■ **Task to complete**
From the data below, please reproduce exactly everything from the line that contains "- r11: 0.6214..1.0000" down to the line that contains "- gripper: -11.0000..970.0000", with both ends included.

■ **Exercise data**
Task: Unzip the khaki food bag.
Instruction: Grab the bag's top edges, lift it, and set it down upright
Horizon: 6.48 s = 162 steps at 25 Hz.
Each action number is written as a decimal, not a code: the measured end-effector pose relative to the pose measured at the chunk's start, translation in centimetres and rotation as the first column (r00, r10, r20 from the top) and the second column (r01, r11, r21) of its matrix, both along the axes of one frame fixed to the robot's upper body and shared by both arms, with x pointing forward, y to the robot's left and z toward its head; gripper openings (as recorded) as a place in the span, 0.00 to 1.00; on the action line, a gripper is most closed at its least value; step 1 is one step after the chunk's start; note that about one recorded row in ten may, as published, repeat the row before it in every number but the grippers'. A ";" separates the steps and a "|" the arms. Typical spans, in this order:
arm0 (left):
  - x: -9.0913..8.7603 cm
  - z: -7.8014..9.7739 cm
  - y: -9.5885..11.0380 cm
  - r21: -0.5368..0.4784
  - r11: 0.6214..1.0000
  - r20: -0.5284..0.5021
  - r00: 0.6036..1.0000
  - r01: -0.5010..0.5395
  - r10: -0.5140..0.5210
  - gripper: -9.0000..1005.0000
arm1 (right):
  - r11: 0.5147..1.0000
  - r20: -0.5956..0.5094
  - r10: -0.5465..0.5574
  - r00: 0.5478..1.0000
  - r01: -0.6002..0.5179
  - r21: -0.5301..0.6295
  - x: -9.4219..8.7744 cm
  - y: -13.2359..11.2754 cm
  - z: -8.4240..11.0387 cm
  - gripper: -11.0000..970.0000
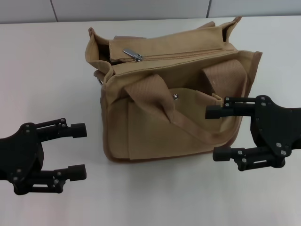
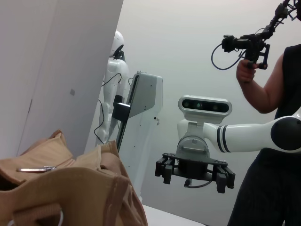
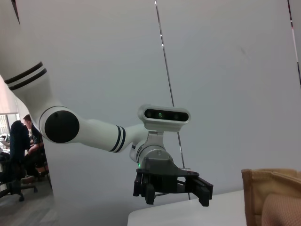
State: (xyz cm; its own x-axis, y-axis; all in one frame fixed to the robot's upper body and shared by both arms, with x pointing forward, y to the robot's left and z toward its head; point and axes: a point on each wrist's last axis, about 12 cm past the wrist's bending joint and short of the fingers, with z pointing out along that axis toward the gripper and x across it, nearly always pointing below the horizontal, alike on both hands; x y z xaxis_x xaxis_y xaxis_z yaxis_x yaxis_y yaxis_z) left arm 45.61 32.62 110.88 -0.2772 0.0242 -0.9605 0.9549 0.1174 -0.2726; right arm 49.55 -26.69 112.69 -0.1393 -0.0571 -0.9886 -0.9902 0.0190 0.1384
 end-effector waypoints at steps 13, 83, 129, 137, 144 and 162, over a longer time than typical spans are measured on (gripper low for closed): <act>0.0 -0.1 0.0 0.000 1.000 -0.003 1.000 -0.007 0.007 0.84 | 1.000 0.003 -0.003 1.000 0.003 -0.002 0.2 0.1 0.0 0.80; 4.1 -2.2 -3.0 0.049 0.947 0.056 0.947 -0.318 0.315 0.35 | 0.996 -0.068 -0.090 0.994 0.091 0.015 -0.7 -0.7 -1.6 0.80; 7.6 6.1 -5.1 -0.076 0.990 0.444 0.886 -0.115 0.137 0.02 | 0.925 -0.009 -0.336 0.942 0.331 0.189 1.0 -2.4 -1.3 0.79; 7.3 5.6 -5.9 -0.056 0.996 0.447 0.890 -0.072 0.090 0.01 | 0.916 0.008 -0.367 0.930 0.360 0.176 2.4 -1.8 -1.2 0.79; 7.2 5.3 -5.8 -0.057 0.995 0.442 0.891 -0.087 0.103 0.01 | 0.916 0.017 -0.365 0.931 0.355 0.184 2.7 -1.6 -0.9 0.79; 7.6 5.7 -6.1 -0.058 0.995 0.458 0.884 -0.080 0.098 0.02 | 0.913 0.081 -0.377 0.922 0.356 0.197 3.5 -0.4 -1.3 0.78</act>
State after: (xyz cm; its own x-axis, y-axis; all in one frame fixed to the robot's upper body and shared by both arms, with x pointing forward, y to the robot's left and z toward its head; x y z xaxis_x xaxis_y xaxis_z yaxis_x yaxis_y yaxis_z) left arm 53.17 26.51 116.60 0.1959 -0.0168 -0.9805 0.9602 0.2063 0.1883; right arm 53.09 -27.09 111.42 -0.0019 0.1514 -0.9885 -0.9273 0.3699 0.0584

■ **Result of this task**
  - r11: 0.6214..1.0000
  - r20: -0.5284..0.5021
  - r00: 0.6036..1.0000
  - r01: -0.5010..0.5395
  - r10: -0.5140..0.5210
  - gripper: -9.0000..1005.0000
arm1 (right):
  - r11: 0.5147..1.0000
  - r20: -0.5956..0.5094
  - r10: -0.5465..0.5574
  - r00: 0.5478..1.0000
  - r01: -0.6002..0.5179
  - r21: -0.5301..0.6295
  - x: -9.4219..8.7744 cm
  - y: -13.2359..11.2754 cm
  - z: -8.4240..11.0387 cm
  - gripper: -11.0000..970.0000

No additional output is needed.